TASK DETAILS =>
Leave the pictures out, and transcribe the material below exactly from the line with "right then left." to the line with "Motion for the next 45", both lines included.

INFORMATION GIVEN =>

Content starts

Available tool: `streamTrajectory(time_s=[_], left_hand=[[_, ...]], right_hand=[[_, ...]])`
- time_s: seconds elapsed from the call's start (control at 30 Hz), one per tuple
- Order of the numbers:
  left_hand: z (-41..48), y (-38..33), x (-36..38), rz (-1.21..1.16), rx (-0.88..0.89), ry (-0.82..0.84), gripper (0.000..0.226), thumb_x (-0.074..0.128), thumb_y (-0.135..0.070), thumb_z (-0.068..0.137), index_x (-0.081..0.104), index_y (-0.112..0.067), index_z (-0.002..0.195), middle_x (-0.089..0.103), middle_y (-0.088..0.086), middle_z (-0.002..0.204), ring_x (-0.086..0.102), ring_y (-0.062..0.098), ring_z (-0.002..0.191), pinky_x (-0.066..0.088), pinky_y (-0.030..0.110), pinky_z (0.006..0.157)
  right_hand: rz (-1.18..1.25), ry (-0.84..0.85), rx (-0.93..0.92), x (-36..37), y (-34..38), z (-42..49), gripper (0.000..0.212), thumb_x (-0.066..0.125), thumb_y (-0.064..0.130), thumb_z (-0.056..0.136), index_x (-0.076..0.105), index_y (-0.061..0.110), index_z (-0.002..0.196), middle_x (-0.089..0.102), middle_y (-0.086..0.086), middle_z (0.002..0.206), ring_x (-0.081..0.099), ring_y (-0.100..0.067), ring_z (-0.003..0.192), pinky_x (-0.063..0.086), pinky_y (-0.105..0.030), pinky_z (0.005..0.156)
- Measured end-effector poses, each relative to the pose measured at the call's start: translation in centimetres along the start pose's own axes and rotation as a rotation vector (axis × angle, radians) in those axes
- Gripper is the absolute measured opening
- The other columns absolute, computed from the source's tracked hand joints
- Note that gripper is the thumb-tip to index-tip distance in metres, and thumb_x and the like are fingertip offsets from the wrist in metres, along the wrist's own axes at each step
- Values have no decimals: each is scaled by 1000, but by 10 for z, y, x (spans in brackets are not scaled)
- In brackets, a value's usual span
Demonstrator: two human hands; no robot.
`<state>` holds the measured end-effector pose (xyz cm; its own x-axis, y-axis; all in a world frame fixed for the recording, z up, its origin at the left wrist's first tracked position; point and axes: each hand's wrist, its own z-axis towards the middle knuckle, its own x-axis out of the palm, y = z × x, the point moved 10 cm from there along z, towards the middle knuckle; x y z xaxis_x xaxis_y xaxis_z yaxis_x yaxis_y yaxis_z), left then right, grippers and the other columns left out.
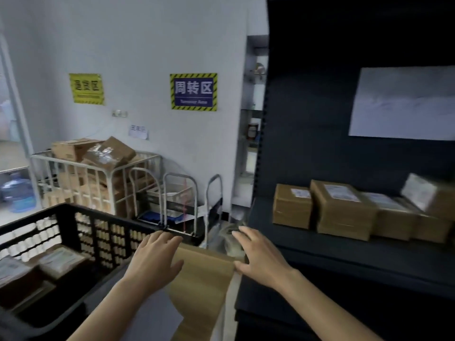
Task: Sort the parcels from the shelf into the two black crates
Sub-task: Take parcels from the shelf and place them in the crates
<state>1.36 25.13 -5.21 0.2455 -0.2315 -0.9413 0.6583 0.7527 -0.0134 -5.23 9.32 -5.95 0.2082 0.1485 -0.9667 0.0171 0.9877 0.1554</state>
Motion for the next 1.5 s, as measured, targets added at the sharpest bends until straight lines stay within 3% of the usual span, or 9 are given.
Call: streamTrajectory(time_s=[0.07, 0.13, 0.3, 0.43, 0.57, 0.73, 1.07, 1.5], left_hand=[[14, -30, 3, 36, 91, -59, 54, 87, -41, 52, 71, -18, 98, 70, 0, 90, 69, 26, 88, 55, 38, 77], [29, -60, 4, 44, 131, -102, 53, 89, -41, 43, 72, -19, 89, 69, -2, 79, 69, 24, 77, 57, 36, 68], [59, -143, 11, -37, 196, -64, 43, 77, -39, 62, 69, -19, 99, 68, -1, 89, 64, 26, 92, 52, 37, 81], [76, -203, 12, -50, 228, -62, 47, 69, -40, 64, 69, -16, 104, 69, 2, 92, 65, 28, 95, 52, 38, 83], [97, -257, 13, -63, 242, -46, 47, 54, -43, 85, 51, -21, 126, 56, -1, 120, 45, 23, 124, 33, 33, 104], [122, -295, 25, -28, 212, -32, 50, 45, -47, 90, 40, -25, 135, 46, -7, 133, 34, 17, 130, 24, 27, 110], [151, -305, 33, -37, 158, -23, 54, 45, -44, 91, 34, -27, 141, 44, -5, 136, 33, 17, 131, 24, 28, 110], [203, -224, 50, -163, 4, -46, 62, 52, -43, 89, 31, -20, 142, 42, -3, 141, 32, 18, 133, 31, 29, 106]], right_hand=[[3, -12, 65, -14, -31, -19, 68, 53, 34, 92, 19, 19, 149, 14, 0, 156, 12, -17, 144, 18, -31, 116], [2, -17, 137, -28, -63, -41, 67, 51, 34, 93, 17, 20, 149, 11, 1, 157, 10, -16, 144, 19, -32, 115], [1, -66, 261, -60, -138, -91, 66, 51, 34, 93, 17, 21, 149, 11, 4, 156, 13, -15, 143, 21, -29, 113], [8, -90, 324, -79, -196, -120, 66, 52, 35, 93, 18, 22, 148, 11, 5, 156, 14, -13, 143, 24, -28, 112], [15, -101, 356, -97, -248, -136, 68, 52, 35, 92, 17, 23, 149, 10, 5, 157, 13, -13, 144, 25, -30, 113], [5, -101, 347, -109, -296, -145, 67, 51, 36, 92, 17, 23, 149, 10, 6, 157, 14, -13, 143, 25, -29, 113], [27, -84, 301, -107, -331, -129, 66, 51, 37, 93, 18, 23, 149, 12, 6, 156, 17, -11, 142, 25, -26, 112], [90, -159, 177, -93, -287, -44, 60, 48, 35, 94, 24, 23, 147, 22, 10, 150, 25, -8, 137, 31, -25, 110]])
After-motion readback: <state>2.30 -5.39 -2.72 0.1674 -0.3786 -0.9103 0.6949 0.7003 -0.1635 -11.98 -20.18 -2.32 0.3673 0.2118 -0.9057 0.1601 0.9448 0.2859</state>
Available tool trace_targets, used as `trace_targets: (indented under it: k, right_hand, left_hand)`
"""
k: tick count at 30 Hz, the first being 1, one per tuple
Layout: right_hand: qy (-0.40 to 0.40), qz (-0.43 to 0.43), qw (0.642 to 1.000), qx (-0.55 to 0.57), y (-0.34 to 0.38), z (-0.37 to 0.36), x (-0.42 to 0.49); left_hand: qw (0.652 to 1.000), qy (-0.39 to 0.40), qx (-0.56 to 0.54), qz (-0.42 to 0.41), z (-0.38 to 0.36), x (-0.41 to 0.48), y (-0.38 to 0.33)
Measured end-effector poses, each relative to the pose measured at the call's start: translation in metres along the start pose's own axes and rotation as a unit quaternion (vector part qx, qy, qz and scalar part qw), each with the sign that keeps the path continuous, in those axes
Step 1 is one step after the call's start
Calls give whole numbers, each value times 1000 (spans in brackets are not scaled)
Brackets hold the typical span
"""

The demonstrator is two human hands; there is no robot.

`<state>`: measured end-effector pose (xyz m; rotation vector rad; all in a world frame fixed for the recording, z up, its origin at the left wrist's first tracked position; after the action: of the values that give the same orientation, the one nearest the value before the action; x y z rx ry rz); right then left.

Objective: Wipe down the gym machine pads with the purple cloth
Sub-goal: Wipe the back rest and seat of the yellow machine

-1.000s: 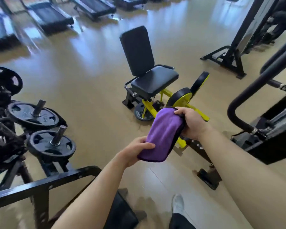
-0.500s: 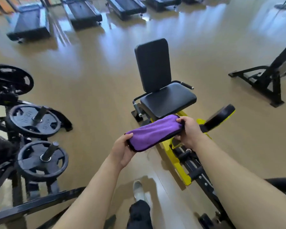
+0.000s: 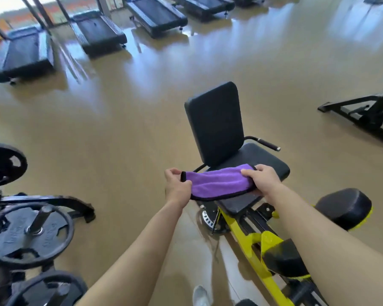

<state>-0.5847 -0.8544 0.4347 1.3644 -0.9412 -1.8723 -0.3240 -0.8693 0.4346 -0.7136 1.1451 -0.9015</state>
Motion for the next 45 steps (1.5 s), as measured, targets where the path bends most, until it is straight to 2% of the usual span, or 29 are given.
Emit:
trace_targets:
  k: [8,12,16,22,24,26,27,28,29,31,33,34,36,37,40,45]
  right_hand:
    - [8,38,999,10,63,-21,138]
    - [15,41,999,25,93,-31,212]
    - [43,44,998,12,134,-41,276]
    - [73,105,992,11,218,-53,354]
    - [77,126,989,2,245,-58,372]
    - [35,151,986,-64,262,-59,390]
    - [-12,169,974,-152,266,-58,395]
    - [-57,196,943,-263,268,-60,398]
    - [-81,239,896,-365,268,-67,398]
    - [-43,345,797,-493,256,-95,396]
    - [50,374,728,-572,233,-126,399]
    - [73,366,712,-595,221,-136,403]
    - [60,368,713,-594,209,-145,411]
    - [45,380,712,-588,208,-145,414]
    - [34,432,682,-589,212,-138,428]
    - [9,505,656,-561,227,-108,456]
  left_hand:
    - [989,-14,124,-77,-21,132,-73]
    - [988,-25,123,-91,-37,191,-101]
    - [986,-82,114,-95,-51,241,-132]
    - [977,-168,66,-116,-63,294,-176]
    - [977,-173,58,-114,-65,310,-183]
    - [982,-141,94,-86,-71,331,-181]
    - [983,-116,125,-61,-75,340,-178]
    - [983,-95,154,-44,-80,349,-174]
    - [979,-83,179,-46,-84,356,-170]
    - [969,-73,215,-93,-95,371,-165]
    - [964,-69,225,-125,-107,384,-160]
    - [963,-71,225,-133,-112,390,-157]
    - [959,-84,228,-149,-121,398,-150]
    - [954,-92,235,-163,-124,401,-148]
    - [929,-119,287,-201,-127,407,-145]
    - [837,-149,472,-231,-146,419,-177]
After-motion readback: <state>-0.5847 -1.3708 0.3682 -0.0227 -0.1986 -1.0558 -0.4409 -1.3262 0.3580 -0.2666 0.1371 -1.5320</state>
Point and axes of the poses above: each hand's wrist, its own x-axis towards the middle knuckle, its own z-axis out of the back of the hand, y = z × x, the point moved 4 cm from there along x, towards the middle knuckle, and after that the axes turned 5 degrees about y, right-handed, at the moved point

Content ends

ANSWER TO THIS EXERCISE =>
`<state>`: measured end-effector pose (xyz m; rotation vector rad; all in a world frame fixed for the recording, z up, its origin at the left wrist's first tracked position; after the action: of the values that give the same orientation, the one nearest the value before the action; x y z rx ry rz); right then left.

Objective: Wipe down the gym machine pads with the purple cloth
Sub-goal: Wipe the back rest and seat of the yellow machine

-1.000s: 
-0.500s: 
+0.000s: 

<state>-0.5847 -0.8544 0.4347 1.3644 -0.9412 -1.8723 -0.3240 -0.8693 0.4346 -0.7136 1.1451 -0.9015</state>
Motion for the next 45 steps (1.5 s), as measured, targets where the path bends most, until it is straight to 2% of the usual span, or 29 are given.

That completes the output for this exercise.